----- Listed entries -----

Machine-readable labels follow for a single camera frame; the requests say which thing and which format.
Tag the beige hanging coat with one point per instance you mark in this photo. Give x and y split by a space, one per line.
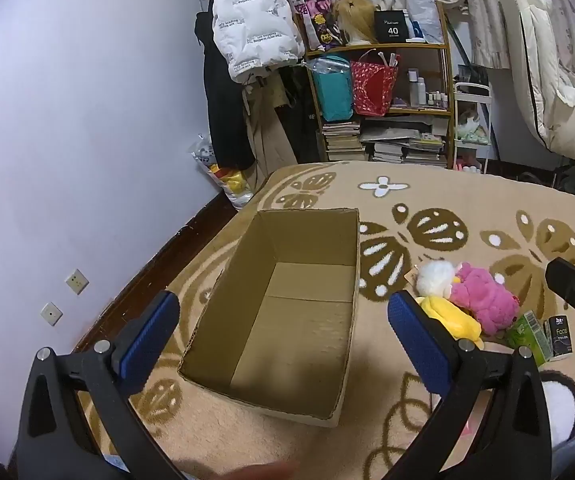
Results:
267 135

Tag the white wall socket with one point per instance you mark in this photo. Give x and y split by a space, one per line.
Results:
50 314
76 281

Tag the purple printed packages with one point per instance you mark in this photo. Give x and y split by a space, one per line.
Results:
317 15

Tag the dark hanging garment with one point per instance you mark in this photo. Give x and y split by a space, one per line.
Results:
300 120

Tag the black cardboard gift box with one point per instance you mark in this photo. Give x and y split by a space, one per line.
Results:
390 27

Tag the blonde wig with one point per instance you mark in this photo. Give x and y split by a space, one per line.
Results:
355 20

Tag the red patterned bag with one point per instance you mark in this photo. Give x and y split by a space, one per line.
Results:
372 90

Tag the stack of books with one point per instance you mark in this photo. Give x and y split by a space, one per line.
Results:
342 140

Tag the teal storage bag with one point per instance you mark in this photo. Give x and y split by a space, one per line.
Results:
332 92

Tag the light patterned curtain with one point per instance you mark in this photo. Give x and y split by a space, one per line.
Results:
482 10

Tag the group of cosmetic bottles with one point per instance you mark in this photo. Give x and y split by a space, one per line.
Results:
420 90

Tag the black tissue packet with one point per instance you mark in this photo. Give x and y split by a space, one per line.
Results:
560 340

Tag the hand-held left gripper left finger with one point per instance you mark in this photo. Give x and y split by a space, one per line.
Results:
150 340

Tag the green small carton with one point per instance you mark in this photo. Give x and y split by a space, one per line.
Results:
530 332

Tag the beige brown patterned blanket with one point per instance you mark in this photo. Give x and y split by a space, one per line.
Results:
442 195

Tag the wooden shelf rack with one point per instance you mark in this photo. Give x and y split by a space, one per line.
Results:
377 46

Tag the white fluffy plush toy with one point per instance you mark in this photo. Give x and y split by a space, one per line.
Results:
435 277

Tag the black hanging coat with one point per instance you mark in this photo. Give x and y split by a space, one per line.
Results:
222 110

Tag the clear bag of toys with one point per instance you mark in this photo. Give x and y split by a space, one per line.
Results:
227 180

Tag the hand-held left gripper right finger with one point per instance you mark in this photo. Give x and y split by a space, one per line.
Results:
417 340

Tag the white metal cart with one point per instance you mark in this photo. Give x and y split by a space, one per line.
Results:
472 85

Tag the white plastic bag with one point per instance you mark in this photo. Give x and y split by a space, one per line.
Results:
425 5

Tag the white puffer jacket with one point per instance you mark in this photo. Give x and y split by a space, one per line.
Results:
252 25

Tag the white padded chair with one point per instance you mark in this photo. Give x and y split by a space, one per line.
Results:
532 35

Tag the pink fluffy plush toy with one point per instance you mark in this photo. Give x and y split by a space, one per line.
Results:
482 300

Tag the yellow dog plush toy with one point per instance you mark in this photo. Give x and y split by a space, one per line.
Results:
455 320

-----

■ **What you need to do**
Write the records out again in full, exactly, and skip every picture.

■ **Task solution**
Machine-readable labels follow for a single camera frame; the requests say which thing and which format.
Tag the beige hanging coat with one point per instance you mark in this photo. Give x and y split by a space, one per line.
Results:
267 135

Tag the white wall socket with one point per instance you mark in this photo. Give x and y split by a space, one per line.
Results:
50 314
76 281

Tag the purple printed packages with one point per instance you mark in this photo. Give x and y split by a space, one per line.
Results:
317 15

Tag the dark hanging garment with one point per instance you mark in this photo. Give x and y split by a space, one per line.
Results:
300 120

Tag the black cardboard gift box with one point per instance you mark in this photo. Give x and y split by a space, one per line.
Results:
390 27

Tag the blonde wig with one point per instance you mark in this photo. Give x and y split by a space, one per line.
Results:
355 20

Tag the red patterned bag with one point per instance you mark in this photo. Give x and y split by a space, one per line.
Results:
372 90

Tag the stack of books with one point per instance you mark in this photo. Give x and y split by a space, one per line.
Results:
342 140

Tag the teal storage bag with one point per instance you mark in this photo. Give x and y split by a space, one per line.
Results:
332 92

Tag the light patterned curtain with one point per instance you mark in this photo. Give x and y split by a space, one per line.
Results:
482 10

Tag the group of cosmetic bottles with one point per instance you mark in this photo. Give x and y split by a space, one per line.
Results:
420 90

Tag the black tissue packet with one point per instance you mark in this photo. Give x and y split by a space, one per line.
Results:
560 340

Tag the hand-held left gripper left finger with one point per instance you mark in this photo. Give x and y split by a space, one per line.
Results:
150 340

Tag the green small carton with one point per instance you mark in this photo. Give x and y split by a space, one per line.
Results:
530 332

Tag the beige brown patterned blanket with one point per instance you mark in this photo. Give x and y split by a space, one per line.
Results:
442 195

Tag the wooden shelf rack with one point per instance you mark in this photo. Give x and y split by a space, one per line.
Results:
377 46

Tag the white fluffy plush toy with one point per instance you mark in this photo. Give x and y split by a space, one per line.
Results:
435 277

Tag the black hanging coat with one point per instance you mark in this photo. Give x and y split by a space, one per line.
Results:
222 110

Tag the clear bag of toys with one point per instance you mark in this photo. Give x and y split by a space, one per line.
Results:
227 180

Tag the hand-held left gripper right finger with one point per instance you mark in this photo. Give x and y split by a space, one per line.
Results:
417 340

Tag the white metal cart with one point per instance you mark in this photo. Give x and y split by a space, one per line.
Results:
472 85

Tag the white plastic bag with one point per instance you mark in this photo. Give x and y split by a space, one per line.
Results:
425 5

Tag the white puffer jacket with one point per instance you mark in this photo. Give x and y split by a space, one per line.
Results:
252 25

Tag the white padded chair with one point per instance you mark in this photo. Give x and y split by a space, one per line.
Results:
532 35

Tag the pink fluffy plush toy with one point per instance you mark in this photo. Give x and y split by a space, one per line.
Results:
482 300

Tag the yellow dog plush toy with one point per instance you mark in this photo. Give x and y split by a space, one per line.
Results:
455 320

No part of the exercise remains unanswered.